— Task instructions —
If "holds" shows up in a line of the material, return that line.

— Input material —
━━━━━━━━━━

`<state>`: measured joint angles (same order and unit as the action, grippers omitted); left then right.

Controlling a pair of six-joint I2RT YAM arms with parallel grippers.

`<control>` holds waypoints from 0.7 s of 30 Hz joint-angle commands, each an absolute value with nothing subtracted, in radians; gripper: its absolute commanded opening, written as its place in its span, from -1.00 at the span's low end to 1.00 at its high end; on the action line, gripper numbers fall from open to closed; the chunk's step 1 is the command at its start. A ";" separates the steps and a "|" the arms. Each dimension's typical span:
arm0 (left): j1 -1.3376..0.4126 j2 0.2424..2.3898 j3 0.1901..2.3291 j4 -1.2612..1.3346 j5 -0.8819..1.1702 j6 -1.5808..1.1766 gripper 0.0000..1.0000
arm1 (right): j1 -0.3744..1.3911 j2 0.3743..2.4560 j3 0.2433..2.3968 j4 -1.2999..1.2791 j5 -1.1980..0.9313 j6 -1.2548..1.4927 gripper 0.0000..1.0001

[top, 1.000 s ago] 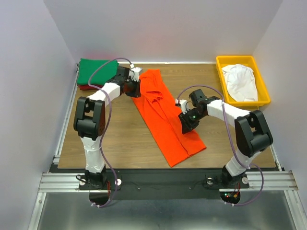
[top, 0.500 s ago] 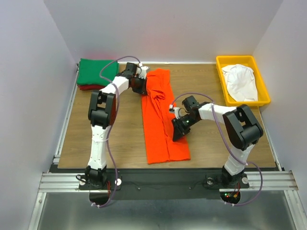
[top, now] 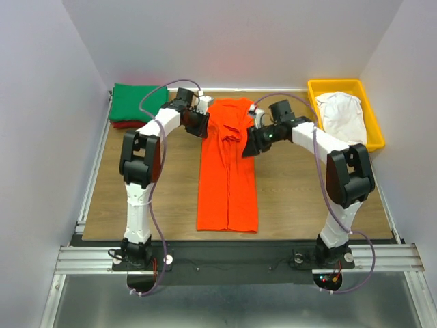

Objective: Fold and stack the t-shirts
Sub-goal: Fold the tshirt

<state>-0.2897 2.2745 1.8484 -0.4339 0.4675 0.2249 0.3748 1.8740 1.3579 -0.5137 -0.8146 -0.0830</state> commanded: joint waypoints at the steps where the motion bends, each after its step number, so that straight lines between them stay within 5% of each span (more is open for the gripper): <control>1: -0.282 2.042 1.754 -0.353 0.497 0.253 -0.31 | 0.327 1.873 1.477 -0.491 -0.616 -0.100 -0.08; 11: -0.290 2.084 1.712 -0.293 0.587 0.181 -0.31 | 0.325 2.170 1.808 -0.377 -0.374 -0.025 -0.19; 21: -0.299 2.235 1.787 -0.305 0.565 0.129 -0.37 | 0.325 2.345 1.914 -0.322 -0.269 -0.003 -0.22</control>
<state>-0.2970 2.1933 1.7241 -0.2893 0.5629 0.1474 0.3214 2.3295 1.8698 -0.4023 -0.3466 -0.0170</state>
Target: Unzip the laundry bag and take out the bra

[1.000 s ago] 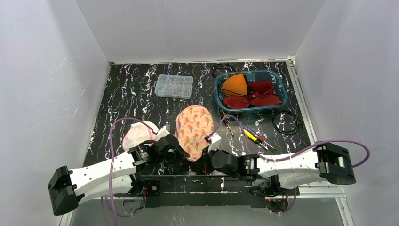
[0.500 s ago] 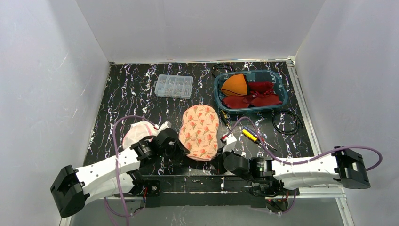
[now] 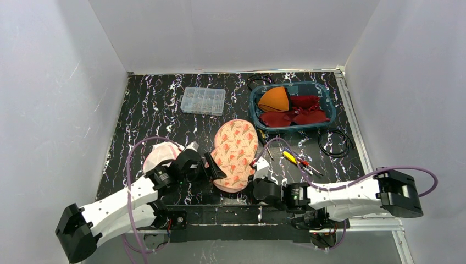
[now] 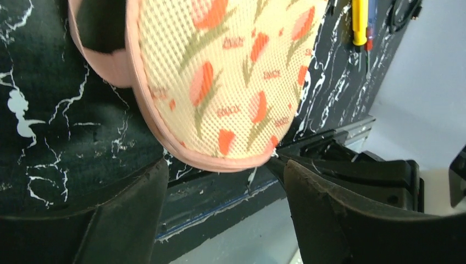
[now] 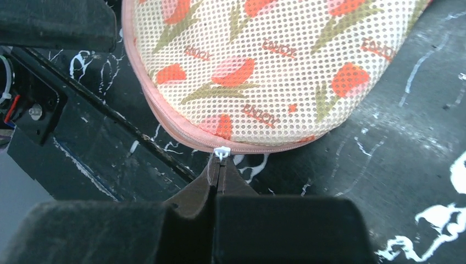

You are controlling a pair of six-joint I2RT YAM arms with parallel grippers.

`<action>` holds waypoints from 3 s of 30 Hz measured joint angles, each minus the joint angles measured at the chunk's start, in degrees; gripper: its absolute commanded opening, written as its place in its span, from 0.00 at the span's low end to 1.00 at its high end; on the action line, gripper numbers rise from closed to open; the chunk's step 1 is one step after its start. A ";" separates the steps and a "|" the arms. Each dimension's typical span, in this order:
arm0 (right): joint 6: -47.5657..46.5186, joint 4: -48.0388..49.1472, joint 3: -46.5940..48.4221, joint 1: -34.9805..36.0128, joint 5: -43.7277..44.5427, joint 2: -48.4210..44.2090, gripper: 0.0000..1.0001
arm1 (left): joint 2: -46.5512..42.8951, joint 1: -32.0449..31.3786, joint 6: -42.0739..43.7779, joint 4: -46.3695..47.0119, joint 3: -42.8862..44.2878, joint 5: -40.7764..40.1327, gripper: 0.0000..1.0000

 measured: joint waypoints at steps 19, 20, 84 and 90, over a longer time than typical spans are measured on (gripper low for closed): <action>-6.67 10.93 14.99 0.00 -7.65 20.52 0.01 | -10.08 -4.28 -8.79 -5.55 -5.03 -2.27 0.73; -6.67 11.10 14.99 0.00 -7.89 20.50 0.01 | -9.90 -4.28 -9.07 -5.90 -5.03 -3.08 0.70; 1.66 1.49 6.16 0.15 -1.64 5.70 0.61 | -1.36 -4.74 -15.61 -4.35 -3.80 -11.54 0.00; 6.75 1.36 4.11 0.15 -1.49 -1.01 0.73 | -0.79 -4.68 -15.63 -4.26 -3.78 -11.58 0.00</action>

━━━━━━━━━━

— Result of this task —
`<control>` holds waypoints from 0.7 s of 30 Hz joint-angle commands, each an absolute value with nothing subtracted, in radians; gripper: its absolute commanded opening, written as its place in its span, from -1.00 at the span's low end to 1.00 at its high end; on the action line, gripper numbers fall from open to closed; the chunk's step 1 is the command at its start. A ";" separates the steps and a "|" the arms. Each dimension's typical span:
`<action>` holds waypoints from 3 s of 30 Hz measured joint angles, each minus the joint angles measured at the chunk's start, in degrees; gripper: its absolute commanded opening, written as its place in its span, from 0.00 at the span's low end to 1.00 at its high end; on the action line, gripper numbers rise from closed to open; the chunk's step 1 is one step after its start. A ";" separates the steps and a "|" the arms. Each dimension's typical span, in this order:

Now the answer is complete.